4. Il regime delle spese
Quanto alle spese del presente grado di giudizio di appello, le stesse seguono il principio della soccombenza e si liquidano come in dispositivo in base al DM 55/14, così come aggiornati al D.M. nr. 37/2018, tenuto conto del valore del petitum (ricompreso nello scaglione da € 52.000 a €260.000) e dell'impegno difensivo prestato (medio), con esclusione della fase istruttoria, non espletata (in particolare: € 2.977,00 per la fase di studio, € 1.911,00 per la fase introduttiva, € 5.103,00 per la fase decisoria).
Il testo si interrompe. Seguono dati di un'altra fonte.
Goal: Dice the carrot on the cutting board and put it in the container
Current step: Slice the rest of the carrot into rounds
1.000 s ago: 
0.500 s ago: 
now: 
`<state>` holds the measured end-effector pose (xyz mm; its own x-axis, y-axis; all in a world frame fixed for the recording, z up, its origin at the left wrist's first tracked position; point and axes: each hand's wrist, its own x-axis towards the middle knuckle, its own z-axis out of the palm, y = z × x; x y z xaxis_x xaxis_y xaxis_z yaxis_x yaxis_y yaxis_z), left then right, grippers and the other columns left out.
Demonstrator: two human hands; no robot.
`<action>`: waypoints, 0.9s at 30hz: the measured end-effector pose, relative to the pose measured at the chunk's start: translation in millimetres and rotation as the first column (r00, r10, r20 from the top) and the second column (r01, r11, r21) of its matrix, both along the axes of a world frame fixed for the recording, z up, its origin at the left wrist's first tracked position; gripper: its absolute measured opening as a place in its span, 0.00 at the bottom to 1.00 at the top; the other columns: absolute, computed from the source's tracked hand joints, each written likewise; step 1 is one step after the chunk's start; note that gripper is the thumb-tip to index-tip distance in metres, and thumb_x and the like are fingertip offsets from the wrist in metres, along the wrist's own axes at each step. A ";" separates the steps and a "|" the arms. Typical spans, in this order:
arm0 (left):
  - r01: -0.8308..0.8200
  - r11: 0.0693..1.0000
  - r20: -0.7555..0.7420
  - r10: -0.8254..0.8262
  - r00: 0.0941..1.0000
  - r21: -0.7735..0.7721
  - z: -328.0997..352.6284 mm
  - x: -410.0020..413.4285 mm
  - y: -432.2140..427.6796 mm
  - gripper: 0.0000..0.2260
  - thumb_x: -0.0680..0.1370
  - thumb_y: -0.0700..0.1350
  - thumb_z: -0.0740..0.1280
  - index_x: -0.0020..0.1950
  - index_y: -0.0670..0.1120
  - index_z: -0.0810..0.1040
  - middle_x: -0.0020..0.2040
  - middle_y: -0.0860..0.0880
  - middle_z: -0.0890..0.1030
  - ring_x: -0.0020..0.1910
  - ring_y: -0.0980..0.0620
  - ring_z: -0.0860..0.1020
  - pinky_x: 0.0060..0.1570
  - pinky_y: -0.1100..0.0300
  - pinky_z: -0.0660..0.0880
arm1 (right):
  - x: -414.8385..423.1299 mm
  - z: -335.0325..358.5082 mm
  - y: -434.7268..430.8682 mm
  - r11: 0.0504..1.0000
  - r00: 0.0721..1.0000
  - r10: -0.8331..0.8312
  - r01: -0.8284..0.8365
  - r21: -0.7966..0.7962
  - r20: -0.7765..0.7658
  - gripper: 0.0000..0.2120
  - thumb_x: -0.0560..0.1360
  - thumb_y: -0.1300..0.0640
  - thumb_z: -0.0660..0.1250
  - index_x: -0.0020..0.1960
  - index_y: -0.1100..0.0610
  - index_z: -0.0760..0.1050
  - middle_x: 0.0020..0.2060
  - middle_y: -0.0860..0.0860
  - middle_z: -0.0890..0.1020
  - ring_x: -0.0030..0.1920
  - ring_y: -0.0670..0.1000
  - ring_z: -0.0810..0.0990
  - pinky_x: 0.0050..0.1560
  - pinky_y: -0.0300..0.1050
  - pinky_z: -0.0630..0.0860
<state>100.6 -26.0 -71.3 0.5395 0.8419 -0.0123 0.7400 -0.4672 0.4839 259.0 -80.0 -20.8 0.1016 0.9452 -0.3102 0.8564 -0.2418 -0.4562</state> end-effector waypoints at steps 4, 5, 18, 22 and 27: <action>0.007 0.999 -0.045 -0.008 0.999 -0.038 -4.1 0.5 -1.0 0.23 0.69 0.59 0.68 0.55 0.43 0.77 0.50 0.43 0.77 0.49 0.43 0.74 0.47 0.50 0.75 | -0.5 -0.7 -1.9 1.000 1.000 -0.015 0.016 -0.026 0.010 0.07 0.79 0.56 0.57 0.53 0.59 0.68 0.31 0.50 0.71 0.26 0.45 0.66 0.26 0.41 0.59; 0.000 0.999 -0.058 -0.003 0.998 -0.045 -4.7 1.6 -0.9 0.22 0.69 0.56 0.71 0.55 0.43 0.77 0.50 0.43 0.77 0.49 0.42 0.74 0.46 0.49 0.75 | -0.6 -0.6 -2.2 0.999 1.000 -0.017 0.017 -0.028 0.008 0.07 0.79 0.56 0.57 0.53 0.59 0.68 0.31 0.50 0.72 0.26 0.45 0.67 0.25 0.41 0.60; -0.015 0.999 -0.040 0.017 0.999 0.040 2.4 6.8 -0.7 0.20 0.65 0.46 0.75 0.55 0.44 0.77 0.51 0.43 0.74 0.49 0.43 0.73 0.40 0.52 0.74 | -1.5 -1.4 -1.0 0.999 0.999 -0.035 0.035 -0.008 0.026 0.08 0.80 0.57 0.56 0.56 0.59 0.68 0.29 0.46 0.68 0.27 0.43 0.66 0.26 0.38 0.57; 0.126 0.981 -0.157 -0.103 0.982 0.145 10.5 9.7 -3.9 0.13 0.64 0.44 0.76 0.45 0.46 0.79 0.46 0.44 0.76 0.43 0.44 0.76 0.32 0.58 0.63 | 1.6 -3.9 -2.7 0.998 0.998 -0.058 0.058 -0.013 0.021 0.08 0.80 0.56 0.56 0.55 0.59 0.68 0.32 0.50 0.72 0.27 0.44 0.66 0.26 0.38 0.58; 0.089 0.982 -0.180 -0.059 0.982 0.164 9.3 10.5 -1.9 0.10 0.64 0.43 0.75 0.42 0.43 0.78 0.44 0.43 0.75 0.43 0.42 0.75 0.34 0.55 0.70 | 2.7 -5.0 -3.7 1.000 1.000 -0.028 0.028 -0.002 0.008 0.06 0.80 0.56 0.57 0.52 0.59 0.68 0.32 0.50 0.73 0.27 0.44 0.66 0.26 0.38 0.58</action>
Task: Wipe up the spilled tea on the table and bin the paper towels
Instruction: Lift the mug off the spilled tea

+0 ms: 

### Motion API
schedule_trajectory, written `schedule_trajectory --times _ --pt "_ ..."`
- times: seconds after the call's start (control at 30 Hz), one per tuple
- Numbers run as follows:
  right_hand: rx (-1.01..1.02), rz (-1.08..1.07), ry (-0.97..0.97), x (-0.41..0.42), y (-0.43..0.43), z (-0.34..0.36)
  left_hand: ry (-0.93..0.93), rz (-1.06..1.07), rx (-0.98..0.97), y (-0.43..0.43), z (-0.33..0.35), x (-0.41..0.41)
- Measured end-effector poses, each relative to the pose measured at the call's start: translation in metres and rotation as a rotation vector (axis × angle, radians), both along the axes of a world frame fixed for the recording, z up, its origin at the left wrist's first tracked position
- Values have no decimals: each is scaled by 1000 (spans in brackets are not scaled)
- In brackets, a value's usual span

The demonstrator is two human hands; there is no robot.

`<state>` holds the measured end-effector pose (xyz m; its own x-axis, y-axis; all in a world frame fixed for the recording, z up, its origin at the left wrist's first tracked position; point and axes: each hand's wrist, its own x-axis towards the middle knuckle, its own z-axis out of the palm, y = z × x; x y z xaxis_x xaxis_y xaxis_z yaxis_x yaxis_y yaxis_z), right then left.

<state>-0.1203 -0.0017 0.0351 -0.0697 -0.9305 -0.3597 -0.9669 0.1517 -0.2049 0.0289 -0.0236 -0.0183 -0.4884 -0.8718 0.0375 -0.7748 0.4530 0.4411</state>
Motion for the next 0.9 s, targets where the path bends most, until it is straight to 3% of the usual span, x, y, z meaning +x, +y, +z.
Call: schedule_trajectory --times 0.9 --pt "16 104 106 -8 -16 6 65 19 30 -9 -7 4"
Poiché il presente giudizio è stato proposto successivamente al 30 gennaio 2013 e l'impugnazione è stata respinta, sussistono le condizioni per dare atto - ai sensi dell'art. 13, comma 1 quater, D.P.R. 30 maggio 2002, n. 115, nel testo introdotto dall'art. 1, comma 17, legge 24 dicembre 2012, n. 228 - dell'obbligo di versamento, da parte della parte appellante principale, ove dovuto, dell'ulteriore importo a titolo di contributo unificato, pari a quello dovuto per la stessa impugnazione integralmente rigettata.
P.Q.M.
La Corte di Appello di Firenze, definitivamente pronunciando sull'appello proposto da TE
, ogni diversa eccezione disattesa e respinta, così statuisce:
[...] 1) rigetta l'appello e, per l'effetto, conferma la sentenza la sentenza del Tribunale di Prato n. 301/2021 del 26/04/2021;
2) condanna parte appellante a rifondere alle parti appellate le spese di lite, che vengono liquidate in complessivi € 9.991,00 per compenso professionale, da maggiorare del 15% per rimborso forfetario, oltre IVA e CPA come per legge;
3) ai sensi dell'art. 13, comma 1-quater, del d.P.R. 30 maggio 2002 n. 115, nel testo introdotto dall'art. 1, comma 17, della legge 24 dicembre 2012, n. 228, dà atto della sussistenza dei presupposti processuali per il versamento, dalla parte impugnante, dell'ulteriore importo a titolo di contributo unificato, pari a quello, ove dovuto, per il gravame, a norma del comma l-bis dello stesso art. 13. Così deciso in Firenze, nella camera di consiglio del 4 ottobre 2024 Il Presidente estensore
Alberto Panu
Nota La divulgazione del presente provvedimento, al di fuori dell'ambito strettamente processuale, è condizionata all'eliminazione di tutti i dati sensibili in esso contenuti ai sensi della normativa sulla privacy ex D. Lgs 30 giugno 2003 n. 196 e successive modificazioni e integrazioni.